The GHR antagonist was then discontinued for 2 wk, and subjects continued their usual diet and diabetes treatments. After that interval they were fasted overnight, then underwent a second iv glucose tolerance test to determine insulin sensitivity while off medication. Fasting IGF-I and repeated sampling for GH were repeated as described previously. The subjects then received injections of the GHR antagonist using the same dose that they had received previously. They were also given IGF-I/IGFBP-3 (1.0 mg/kg, sc, daily). After 2 wk they returned after an overnight fast, and the testing protocol was repeated as previously described.
Insulin sensitivity was assessed by the frequently sampled iv glucose tolerance test with minimum model analysis. Thirty-three plasma samples were obtained for glucose and insulin. Four samples were obtained before the administration of glucose, given in the form of a 50% solution (0.3 g/kg).
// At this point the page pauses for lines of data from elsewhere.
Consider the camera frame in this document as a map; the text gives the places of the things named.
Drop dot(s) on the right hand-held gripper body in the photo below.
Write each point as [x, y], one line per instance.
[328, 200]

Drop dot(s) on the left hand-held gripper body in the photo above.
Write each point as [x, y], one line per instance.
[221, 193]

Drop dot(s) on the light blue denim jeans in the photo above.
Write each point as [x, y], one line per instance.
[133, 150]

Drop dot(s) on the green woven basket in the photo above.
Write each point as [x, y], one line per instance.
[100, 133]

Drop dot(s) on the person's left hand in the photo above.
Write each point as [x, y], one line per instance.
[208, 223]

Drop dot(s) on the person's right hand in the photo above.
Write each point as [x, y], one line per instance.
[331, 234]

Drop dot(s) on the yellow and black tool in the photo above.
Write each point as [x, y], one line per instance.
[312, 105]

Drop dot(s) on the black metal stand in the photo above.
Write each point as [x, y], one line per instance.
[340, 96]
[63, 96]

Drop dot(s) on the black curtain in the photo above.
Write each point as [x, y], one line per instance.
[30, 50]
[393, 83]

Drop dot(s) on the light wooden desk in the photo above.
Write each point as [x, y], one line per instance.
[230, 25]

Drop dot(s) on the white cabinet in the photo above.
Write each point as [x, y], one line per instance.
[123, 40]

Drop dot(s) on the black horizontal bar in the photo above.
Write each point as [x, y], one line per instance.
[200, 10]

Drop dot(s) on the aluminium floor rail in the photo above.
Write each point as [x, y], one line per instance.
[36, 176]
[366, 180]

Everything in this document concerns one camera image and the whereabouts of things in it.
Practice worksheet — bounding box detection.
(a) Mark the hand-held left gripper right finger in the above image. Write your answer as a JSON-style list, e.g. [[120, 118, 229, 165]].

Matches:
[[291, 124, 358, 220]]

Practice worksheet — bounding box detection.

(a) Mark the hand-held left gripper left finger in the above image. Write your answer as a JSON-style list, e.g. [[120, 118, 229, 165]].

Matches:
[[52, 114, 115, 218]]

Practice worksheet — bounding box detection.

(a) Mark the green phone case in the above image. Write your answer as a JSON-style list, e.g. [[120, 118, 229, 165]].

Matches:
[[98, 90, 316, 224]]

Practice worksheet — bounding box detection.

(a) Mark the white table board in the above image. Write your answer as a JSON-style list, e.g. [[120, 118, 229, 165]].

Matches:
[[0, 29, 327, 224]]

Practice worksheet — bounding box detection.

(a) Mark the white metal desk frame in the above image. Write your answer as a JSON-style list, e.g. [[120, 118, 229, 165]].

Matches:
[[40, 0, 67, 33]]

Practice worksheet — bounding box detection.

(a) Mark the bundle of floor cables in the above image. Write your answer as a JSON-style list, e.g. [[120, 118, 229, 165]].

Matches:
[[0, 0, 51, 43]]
At 20 min, 0.1 U/kg insulin was injected iv. After glucose administration, blood was collected at 1, 2, 3, 4, 5, 6, 7, 8, 10, 12, 14, 16, 20, 22, 23, 24, 25, 27, 30, 40, 50, 60, 70, 80, 90, 100, 120, 160, and 180 min for glucose and insulin measurements. The data were analyzed by minimum model analysis using the computer program MINMOD to determine the insulin sensitivity index. This technique has been used extensively to estimate insulin sensitivity (24, 25, 26).
Laboratory analyses
Glucose was measured by autoanalyzer (YSI, Inc., Yellow Springs, OH). Insulin values were determined by a two-site immunoradiometric assay using the manufacturers recommendation (Linco Research, Inc., St. Charles, MO). The lower limit of sensitivity of this assay is 0.2 µU/ml. Total serum IGF-I values were determined by double antibody RIA after extraction of IGFBPs by Sep-Pak (Millipore Corp., Bedford, MA) chromatography as previously described (27). This method results in the removal of all of the IGFBPs, but is associated with a 23% loss of IGF-I. Therefore, an IGF-I standard was run in parallel with each group of samples and used to correct for recovery. GH was measured by a sensitive chemiluminescence assay from Quest Diagnostics, Inc. (San Juan Capistrano, CA).
Statistics
All data are expressed as the mean ± SD. The significance of the effects of IGF-I/IGFBP-3 on various outcome parameters was determined using repeated measures ANOVA. This was followed by an unpaired Bonferroni test, which was used to make individual comparisons using the SAS program (SAS Institute, Inc., Cary, NC). Significant changes are expressed as P < 0.015.
Results
Administration of the GHR antagonist for 2 wk was accompanied by evidence of reduced GH target actions. Specifically, IGF-I fell from a pretreatment mean of 552 ± 194 to 309 ± 107 ng/ml (P < 0.01; Table 2
). This decrease in IGF-I was accompanied by a modest increase in mean GH concentrations from 4.88 ± 1.2 to 6.62 ± 1.6 ng/ml, but this change was not significant. Thus, all five subjects exhibited a drug effect and had changes in serum IGF-I that are typical for blockade of the GHR activity using this antagonist (23). Changes in carbohydrate metabolism were also detected. Specifically, fasting insulin levels fell from 39 ± 6 to 30 ± 7 µU/ml (P < 0.01), and fasting glucose decreased 119 ± 11 to 109 ± 10 mg/dl (P = 0.08; Table 2
). IGFBP-1, an index of insulin sensitivity, rose from 26.4 ± 5.8 to 47.9 ± 6.7 ng/ml (P < 0.015; Table 3
). Most importantly, the insulin sensitivity index, calculated using the Bergman minimum model, showed a significant difference compared with this measurement after 2 wk without treatment (Fig. 1
). At baseline this value was measured as 1.65 ± 0.8 x 10-4/min·µU/ml, whereas it was 2.7 ± 1.1 x 10-4/min·µU/ml, or a 64% increase, during GHR antagonist treatment. Weight remained constant during the GHR antagonist treatment interval and during the 2-wk period when the subjects received no medication.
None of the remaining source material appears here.